As the direct-to-consumer and peer-to-peer side of online car-buying moves into high gear, so too does the dealer segment of e-commerce.
And count Asbury Automotive Group, one of the nation’s largest and publicly traded dealer groups, among those.
Asbury has been offering 100-percent online car-buying at select stores through an e-commerce solution from San Francisco-based Drive Motors, though doing so relatively quietly.
The startup provides dealers with software that facilitates direct-to-consumer sales on the dealership’s website. With this white-label solution, the customer goes to dealer website to buy. Dealers are charged a monthly fee to use the software.
“The industry is changing, and I think it’s changing for the good. Similar to when we didn’t post car prices online 10-15 years ago, and now obviously it’s common standard ... if you don’t do it, you get left behind,” Asbury director of marketing Miran Maric told Auto Remarketing earlier this month.
“When we look at it, it’s mainly about respecting the customer and the amount of information that they want and what they need,” he said.
Aaron Krane, Drive Motors
Drive Motors was started about a year-and-a-half ago, says its chief executive officer, Aaron Krane. The online car-buying service has been available for about six months, he said.
Krane said he wanted to take the “opposite approach” to what's commonly referred to as disrupting the standard auto dealer-based car sale.
“And I decided I’m going to build a technology company that’s in Silicon Valley, but we’re going to work with the dealership,” Krane said in a phone interview this month. “We’re going to make them our primary customers. And we’re going to give them the ability to offer the solution to consumers.”
He said he has researched and watched other endeavors in this space and came to this conclusion: “If you would like to solve this problem for consumers, you must empower dealerships to do it.”
Krane added: “Because dealerships, they have a regulatory control on the market. Furthermore, they’re incredibly valuable as customer service centers and as showrooms and as, well, all of the functions they provide.”
As Krane explained it, the process appears fairly straightforward. The shopper finds the car on the dealer’s website and has the option to buy online. If he or she selects that option, there is an online check-out process that comes across from the right side of the page, keeping the customer on the dealer’s site.
That check-out process includes the option for add-ons, trade-in and the desking/finance portion. The delivery of the vehicle is up to the dealership. Dealers have the option to require in-store pickup, but Drive Motors recommends delivery.
Delivery mileage is also up to the dealership.
The service is available for both new and used vehicles.
“People will buy used cars with online checkout just as readily as new cars,” Krane said.
He declined to reveal the number of dealerships Drive Motors is working with but noted that more than 30 brands are represented and that it’s across the U.S. on “tens and tens of thousands” of vehicles.
Of course, one of those utilizing the platform is Asbury.
Maric, the Asbury marketing director, said the process for his group started six to seven months ago when he began discussing the project with Krane.

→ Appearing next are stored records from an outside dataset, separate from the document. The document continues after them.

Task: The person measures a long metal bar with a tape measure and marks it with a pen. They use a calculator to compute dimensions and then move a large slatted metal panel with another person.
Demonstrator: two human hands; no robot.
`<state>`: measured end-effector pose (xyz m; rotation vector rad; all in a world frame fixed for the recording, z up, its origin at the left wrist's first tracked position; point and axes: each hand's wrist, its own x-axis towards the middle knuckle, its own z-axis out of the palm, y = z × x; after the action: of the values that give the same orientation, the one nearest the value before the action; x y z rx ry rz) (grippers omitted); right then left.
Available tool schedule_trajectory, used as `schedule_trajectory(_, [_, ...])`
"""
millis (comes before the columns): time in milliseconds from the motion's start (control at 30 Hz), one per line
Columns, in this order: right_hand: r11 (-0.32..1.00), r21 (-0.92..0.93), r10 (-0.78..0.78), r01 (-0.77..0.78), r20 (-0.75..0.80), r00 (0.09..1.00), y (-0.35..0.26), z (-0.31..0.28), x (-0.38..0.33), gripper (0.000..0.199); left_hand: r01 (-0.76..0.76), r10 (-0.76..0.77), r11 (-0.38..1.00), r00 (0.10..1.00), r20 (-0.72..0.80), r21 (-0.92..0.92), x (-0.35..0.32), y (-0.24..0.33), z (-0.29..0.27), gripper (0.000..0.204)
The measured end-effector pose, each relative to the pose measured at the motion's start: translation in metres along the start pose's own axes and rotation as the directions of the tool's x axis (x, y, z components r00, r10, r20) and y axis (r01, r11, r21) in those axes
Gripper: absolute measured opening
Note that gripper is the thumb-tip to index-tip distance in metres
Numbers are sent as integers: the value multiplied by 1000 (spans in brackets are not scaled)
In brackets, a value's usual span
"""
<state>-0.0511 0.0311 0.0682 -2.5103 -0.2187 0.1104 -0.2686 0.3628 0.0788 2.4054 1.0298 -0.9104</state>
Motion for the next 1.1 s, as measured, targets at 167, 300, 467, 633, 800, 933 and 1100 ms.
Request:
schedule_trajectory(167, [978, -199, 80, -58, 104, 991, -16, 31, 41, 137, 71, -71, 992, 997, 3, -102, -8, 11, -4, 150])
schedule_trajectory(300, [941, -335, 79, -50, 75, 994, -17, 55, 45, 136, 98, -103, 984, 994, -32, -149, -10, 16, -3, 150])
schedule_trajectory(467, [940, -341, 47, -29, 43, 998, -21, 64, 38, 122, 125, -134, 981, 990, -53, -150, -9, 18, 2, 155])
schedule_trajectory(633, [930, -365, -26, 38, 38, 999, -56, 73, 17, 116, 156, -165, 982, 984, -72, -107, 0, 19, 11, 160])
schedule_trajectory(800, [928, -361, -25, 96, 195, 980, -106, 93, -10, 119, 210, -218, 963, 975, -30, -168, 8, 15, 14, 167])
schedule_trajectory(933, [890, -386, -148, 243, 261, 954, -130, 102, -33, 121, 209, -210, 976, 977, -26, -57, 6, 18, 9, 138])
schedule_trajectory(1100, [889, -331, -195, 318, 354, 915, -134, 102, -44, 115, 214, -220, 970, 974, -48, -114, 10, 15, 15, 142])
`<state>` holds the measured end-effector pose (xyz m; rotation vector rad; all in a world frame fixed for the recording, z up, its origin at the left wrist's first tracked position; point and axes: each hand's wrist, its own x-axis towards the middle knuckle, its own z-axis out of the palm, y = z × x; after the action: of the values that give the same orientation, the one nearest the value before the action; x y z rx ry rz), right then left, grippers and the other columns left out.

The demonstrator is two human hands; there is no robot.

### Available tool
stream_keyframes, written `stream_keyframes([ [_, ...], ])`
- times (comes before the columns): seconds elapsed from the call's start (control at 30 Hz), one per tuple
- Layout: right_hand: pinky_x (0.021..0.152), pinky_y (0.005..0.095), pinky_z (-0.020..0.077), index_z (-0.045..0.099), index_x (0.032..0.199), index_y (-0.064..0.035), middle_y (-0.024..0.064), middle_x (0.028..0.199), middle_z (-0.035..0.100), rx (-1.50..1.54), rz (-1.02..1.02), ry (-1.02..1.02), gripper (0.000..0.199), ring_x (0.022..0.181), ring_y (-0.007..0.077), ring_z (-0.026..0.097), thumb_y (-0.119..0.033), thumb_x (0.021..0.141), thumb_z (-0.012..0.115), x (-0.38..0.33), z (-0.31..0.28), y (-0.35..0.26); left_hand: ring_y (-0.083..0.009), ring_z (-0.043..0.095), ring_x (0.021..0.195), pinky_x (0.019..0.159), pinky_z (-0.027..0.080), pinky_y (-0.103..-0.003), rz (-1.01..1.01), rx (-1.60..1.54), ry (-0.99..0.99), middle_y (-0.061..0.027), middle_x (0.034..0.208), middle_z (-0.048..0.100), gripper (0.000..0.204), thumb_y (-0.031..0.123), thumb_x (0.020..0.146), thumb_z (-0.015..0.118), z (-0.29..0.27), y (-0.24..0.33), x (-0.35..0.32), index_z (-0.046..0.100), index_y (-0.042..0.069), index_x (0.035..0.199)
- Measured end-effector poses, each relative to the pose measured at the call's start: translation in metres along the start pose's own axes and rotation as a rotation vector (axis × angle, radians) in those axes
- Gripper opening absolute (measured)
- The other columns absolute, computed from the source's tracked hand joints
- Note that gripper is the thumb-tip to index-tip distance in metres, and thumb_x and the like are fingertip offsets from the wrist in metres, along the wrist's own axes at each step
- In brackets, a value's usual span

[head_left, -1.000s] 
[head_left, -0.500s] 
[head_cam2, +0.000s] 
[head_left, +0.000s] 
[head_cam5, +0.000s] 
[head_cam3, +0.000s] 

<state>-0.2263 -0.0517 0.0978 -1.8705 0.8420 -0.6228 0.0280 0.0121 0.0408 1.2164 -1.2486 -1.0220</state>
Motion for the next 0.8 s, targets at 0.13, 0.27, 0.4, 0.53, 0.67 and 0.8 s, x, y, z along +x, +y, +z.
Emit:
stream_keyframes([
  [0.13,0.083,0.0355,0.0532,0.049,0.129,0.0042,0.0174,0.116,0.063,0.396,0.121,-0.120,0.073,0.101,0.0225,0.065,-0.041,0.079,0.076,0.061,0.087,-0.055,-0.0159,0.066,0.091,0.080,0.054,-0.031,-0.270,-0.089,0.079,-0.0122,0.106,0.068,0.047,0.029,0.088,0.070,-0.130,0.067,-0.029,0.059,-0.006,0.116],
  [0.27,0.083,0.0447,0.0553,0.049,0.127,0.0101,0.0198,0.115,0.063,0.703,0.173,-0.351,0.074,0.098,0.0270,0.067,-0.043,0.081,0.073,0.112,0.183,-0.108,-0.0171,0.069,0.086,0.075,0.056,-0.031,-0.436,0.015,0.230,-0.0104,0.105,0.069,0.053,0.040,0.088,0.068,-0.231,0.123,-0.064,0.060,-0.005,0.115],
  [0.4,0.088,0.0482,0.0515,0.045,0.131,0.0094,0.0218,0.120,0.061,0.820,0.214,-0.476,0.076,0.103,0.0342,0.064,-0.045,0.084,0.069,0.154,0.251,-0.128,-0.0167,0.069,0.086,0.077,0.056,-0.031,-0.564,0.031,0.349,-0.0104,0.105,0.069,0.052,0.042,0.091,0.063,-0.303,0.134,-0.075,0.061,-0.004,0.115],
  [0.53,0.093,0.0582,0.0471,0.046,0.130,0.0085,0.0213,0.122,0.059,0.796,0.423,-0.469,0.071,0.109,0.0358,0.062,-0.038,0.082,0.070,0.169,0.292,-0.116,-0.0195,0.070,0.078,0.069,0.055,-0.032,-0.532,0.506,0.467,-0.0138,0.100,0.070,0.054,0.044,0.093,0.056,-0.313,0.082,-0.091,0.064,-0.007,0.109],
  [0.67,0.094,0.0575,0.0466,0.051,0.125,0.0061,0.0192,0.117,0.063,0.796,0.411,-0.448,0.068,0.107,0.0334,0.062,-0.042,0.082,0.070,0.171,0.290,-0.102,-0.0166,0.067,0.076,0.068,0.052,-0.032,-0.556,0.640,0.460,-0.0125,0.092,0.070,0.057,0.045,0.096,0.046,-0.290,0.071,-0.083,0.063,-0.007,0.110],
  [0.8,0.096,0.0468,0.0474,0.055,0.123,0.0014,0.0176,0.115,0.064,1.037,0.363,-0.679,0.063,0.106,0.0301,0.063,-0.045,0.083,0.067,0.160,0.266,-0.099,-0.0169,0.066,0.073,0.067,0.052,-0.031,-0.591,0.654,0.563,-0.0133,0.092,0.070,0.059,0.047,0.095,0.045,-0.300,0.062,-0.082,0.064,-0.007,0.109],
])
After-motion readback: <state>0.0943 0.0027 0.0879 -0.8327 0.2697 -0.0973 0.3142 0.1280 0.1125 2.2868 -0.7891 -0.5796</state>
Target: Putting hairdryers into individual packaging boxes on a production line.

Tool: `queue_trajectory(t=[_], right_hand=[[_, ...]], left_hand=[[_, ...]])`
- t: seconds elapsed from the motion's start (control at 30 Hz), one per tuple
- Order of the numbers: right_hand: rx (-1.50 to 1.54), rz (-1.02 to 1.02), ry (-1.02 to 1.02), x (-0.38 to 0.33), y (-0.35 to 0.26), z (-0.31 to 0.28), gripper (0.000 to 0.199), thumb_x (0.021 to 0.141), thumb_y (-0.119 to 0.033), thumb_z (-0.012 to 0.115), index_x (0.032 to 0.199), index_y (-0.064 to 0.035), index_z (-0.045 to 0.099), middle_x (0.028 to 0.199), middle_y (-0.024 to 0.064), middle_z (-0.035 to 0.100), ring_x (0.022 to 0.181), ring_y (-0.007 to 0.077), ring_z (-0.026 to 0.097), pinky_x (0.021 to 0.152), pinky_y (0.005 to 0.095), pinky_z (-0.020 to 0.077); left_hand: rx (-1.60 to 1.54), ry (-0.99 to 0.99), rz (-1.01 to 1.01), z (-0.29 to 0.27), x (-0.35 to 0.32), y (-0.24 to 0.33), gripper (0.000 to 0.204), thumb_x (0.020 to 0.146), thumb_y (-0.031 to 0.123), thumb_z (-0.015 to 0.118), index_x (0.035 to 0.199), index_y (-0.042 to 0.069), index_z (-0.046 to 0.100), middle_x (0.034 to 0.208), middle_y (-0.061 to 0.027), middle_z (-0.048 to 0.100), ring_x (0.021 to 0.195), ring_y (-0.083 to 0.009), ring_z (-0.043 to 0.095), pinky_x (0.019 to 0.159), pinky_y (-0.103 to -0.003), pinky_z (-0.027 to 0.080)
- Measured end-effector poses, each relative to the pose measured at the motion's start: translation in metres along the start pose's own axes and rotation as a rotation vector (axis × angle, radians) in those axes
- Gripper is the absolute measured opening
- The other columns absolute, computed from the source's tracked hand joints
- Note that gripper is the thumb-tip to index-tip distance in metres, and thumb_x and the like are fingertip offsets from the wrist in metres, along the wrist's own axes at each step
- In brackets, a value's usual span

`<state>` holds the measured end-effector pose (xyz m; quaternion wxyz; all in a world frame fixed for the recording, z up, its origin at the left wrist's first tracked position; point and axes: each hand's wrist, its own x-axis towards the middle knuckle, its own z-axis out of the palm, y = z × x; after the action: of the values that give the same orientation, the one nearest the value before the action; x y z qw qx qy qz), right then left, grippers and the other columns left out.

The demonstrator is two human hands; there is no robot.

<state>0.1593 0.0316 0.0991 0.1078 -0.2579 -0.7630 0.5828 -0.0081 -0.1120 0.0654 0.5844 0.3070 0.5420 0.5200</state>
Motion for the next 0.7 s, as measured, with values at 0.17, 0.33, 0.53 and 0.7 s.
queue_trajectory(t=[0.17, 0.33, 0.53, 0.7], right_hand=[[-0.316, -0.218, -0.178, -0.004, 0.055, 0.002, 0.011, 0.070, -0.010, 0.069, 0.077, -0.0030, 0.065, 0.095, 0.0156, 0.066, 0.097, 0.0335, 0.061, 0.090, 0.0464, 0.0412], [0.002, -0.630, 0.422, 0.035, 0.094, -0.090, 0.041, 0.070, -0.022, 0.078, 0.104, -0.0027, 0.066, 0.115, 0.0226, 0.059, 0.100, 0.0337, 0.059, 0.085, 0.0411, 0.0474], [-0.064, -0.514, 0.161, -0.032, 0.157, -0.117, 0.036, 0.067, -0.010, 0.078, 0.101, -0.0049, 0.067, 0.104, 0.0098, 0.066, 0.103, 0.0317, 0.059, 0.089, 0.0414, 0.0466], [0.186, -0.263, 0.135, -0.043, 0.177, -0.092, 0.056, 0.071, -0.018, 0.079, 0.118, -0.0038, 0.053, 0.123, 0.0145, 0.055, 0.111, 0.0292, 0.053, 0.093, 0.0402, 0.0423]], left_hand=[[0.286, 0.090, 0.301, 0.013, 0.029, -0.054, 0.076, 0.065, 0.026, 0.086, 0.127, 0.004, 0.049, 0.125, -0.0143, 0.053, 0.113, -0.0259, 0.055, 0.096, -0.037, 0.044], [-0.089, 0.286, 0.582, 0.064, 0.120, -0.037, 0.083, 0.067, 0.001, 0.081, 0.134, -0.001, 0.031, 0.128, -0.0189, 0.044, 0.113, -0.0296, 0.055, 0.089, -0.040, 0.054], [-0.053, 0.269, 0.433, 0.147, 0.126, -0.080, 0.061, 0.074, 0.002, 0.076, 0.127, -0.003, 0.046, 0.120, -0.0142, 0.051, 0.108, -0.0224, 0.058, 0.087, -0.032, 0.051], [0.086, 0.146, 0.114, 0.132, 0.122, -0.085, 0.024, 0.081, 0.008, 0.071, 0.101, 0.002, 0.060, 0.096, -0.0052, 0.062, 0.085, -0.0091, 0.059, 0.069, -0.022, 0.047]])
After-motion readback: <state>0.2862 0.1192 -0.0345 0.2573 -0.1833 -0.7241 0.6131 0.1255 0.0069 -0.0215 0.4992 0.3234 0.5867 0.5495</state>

The group quietly launched it at three stores to test the platform out. Asbury wanted to gauge the impact before putting any marketing behind it
Maric said that typically, combined traffic for all of Asbury’s dealership websites is around 2 million unique visits per month, so the group picked high-volume traffic stores for the tests.
The group wanted “to see if consumers would even go down this route.”
Initial results were positive, so the group conducted some A/B testing and utilized some SEO/SEM tests.
“Our hypothesis was correct,” Maric said. “We were able to prove out that they would.” That is, go down the route of buying a car completely online.
Asbury started expanding the 100-percent online car-buying to other stores, and Maric said the group has at least one store using the Drive Motors platform in all but one of the states in which they operate.
A larger rollout is planned, he said.
Of course, it is still on a relatively small scale. In July, Asbury sold just under 75 vehicles entirely online through the Drive Motors platform.
But, Maric said, the numbers are likely much higher for folks who perhaps used the online platform for part, but not all, of the buying process (which, by the way, consumers can do).
And keep in mind, Asbury hasn't been chatty (publicly, at least) about this program, Maric said. There hasn’t been a marketing push.
As for delivery, Maric said it’s different from store to store within Asbury.
Most of Asbury’s stores in major metropolitan areas keep the mileage limit to 100, but that is flexible/negotiable at each store.
So, what is the next step in this process for Asbury?
“As the states and as the lenders — and as the OEMs — get more comfortable with signing documentations 100 percent online, I think the next relevant step that we’ve talked about with Aaron (Krane) and some of his teammates is really including docu-sign and some of the additional items in place that we might be prohibited by maybe a certain law in a state or a lender or whatever it is,” Maric said.
“That’s slowly changing now because the OEMs are now really starting to push a lot of the e-contracting, if you will,” he said. “So, you’ll start to see more of that and you’ll start to see us expand into, for the most part, all of our markets.”